Instructions to follow: Lines in the records below that contain the word "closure" must each be copied.

******

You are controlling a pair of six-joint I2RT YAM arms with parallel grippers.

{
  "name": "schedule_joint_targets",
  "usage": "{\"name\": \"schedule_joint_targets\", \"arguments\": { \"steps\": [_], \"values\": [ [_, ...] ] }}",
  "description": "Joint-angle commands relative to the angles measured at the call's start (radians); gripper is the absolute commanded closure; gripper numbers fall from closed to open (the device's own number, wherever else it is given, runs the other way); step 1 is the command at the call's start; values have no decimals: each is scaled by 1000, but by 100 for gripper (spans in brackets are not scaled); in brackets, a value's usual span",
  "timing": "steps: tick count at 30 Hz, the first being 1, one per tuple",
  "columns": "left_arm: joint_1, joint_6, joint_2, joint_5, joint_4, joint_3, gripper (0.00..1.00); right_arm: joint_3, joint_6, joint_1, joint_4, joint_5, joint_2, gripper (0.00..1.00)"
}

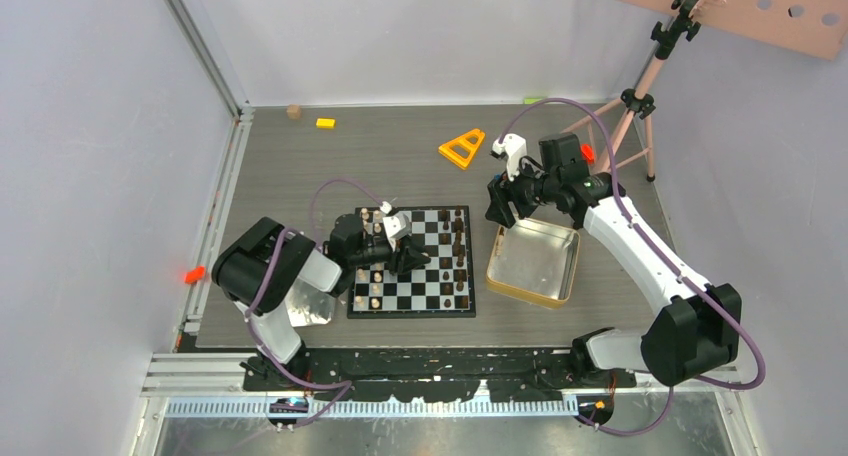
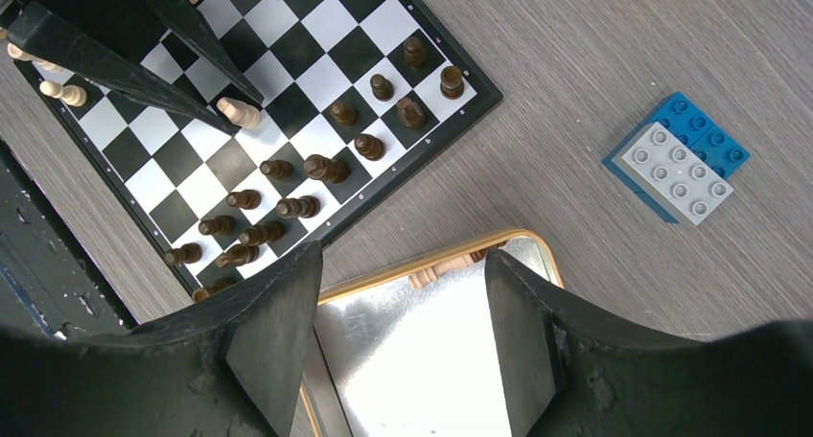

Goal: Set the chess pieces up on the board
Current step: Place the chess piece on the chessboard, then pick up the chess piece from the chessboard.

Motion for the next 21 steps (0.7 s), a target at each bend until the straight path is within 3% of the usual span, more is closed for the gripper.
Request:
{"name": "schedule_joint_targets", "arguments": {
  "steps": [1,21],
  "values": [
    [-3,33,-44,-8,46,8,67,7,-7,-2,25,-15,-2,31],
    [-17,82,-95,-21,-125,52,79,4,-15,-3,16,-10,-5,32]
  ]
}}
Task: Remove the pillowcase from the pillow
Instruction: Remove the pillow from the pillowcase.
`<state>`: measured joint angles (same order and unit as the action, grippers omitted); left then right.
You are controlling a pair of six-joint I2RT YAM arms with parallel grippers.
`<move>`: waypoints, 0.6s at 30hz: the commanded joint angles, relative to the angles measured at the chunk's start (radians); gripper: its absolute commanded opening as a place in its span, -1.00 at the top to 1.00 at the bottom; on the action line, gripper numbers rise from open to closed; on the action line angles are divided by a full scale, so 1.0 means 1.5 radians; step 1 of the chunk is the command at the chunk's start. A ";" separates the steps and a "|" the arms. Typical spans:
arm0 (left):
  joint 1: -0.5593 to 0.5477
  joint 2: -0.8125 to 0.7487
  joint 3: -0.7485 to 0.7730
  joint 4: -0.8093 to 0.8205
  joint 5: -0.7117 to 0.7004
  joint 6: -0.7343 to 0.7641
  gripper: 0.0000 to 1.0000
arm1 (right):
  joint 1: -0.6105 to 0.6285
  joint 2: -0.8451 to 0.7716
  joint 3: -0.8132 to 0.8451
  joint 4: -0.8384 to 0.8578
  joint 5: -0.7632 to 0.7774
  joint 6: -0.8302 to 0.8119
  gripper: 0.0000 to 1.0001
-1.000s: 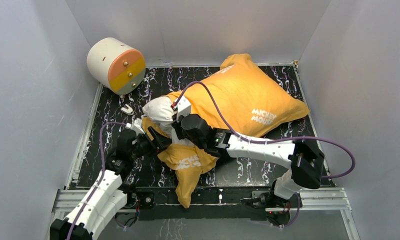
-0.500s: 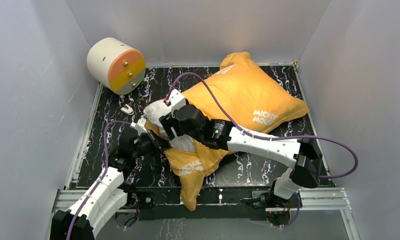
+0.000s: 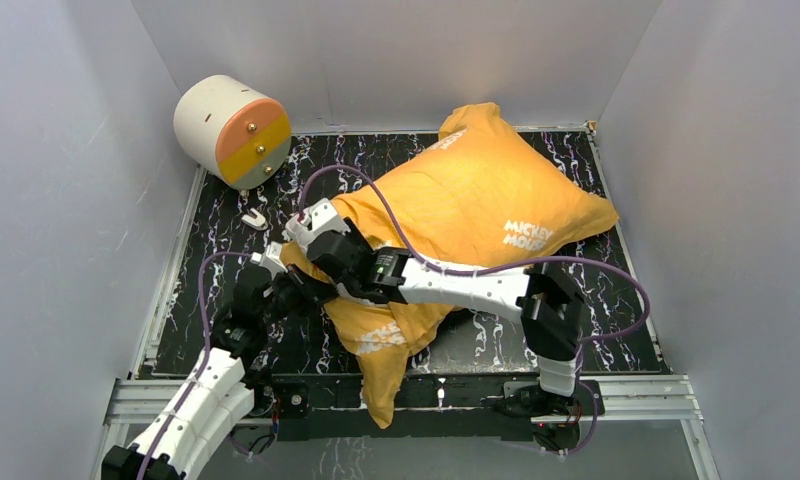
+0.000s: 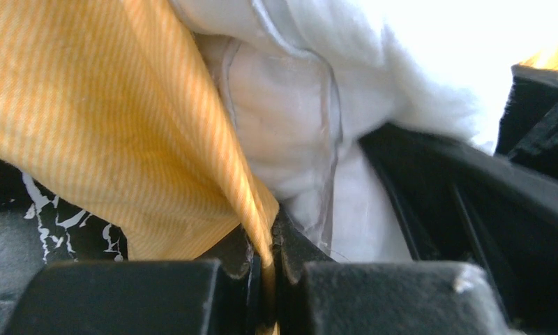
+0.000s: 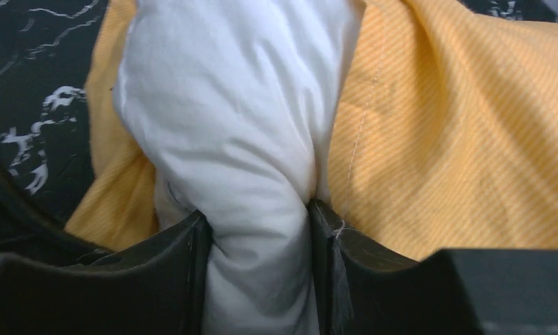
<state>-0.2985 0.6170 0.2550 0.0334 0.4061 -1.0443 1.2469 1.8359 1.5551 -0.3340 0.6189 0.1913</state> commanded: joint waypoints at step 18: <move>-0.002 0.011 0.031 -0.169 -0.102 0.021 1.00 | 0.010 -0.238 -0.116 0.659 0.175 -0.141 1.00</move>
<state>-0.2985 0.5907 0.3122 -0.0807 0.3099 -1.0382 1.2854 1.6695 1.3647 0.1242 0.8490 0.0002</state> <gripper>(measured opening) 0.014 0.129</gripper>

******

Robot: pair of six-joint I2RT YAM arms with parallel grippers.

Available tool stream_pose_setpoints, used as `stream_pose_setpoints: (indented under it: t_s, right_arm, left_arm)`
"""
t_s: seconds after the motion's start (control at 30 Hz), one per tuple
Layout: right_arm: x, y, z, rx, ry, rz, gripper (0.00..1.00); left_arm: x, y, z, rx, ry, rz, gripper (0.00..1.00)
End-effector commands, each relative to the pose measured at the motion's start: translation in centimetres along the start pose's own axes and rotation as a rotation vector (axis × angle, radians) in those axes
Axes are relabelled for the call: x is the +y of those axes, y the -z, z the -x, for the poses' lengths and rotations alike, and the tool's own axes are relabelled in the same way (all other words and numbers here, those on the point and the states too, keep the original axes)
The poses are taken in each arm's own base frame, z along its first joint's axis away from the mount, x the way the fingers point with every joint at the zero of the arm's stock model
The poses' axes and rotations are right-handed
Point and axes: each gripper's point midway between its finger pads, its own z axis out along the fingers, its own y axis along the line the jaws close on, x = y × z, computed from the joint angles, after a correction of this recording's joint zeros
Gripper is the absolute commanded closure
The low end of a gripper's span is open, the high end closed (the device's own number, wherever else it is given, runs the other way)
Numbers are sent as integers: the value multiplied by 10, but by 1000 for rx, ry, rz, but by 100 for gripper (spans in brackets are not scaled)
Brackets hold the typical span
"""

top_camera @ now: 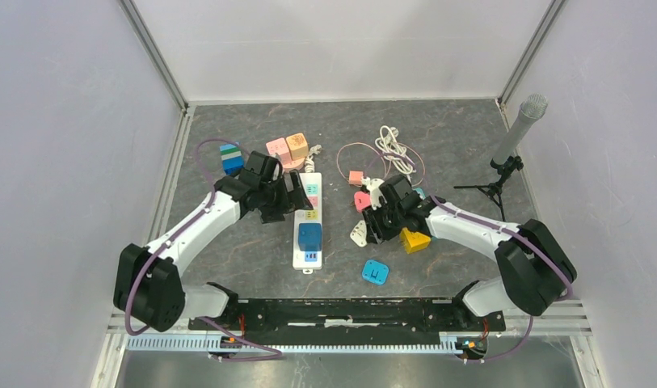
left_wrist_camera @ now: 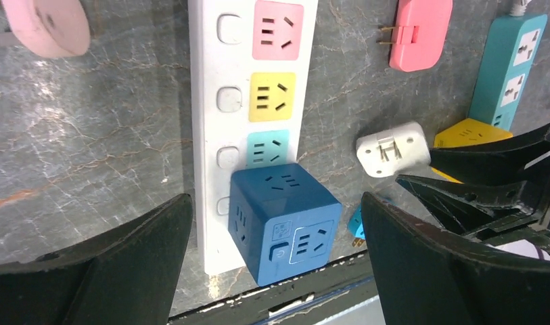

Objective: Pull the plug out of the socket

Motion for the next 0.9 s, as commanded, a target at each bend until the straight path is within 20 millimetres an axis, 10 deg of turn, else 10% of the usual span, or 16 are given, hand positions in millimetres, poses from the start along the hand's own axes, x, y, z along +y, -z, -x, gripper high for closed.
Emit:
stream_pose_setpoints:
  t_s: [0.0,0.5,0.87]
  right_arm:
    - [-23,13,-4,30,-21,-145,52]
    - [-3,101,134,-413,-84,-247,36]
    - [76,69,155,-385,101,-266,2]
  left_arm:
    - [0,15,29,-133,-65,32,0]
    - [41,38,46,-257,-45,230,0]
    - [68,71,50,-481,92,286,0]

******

Task answer:
  "description": "Joint-angle commands relative to the angles measured at the call's start (radians); gripper is the absolute commanded closure; gripper numbers fall from closed to open (the device's own number, wherever else it is given, runs the other way); step 1 is the command at the call's start; values have no decimals: each is scaled by 1000, but by 100 for gripper (spans in brackets are not scaled); in brackets, a value's usual span",
Gripper is the absolute commanded closure

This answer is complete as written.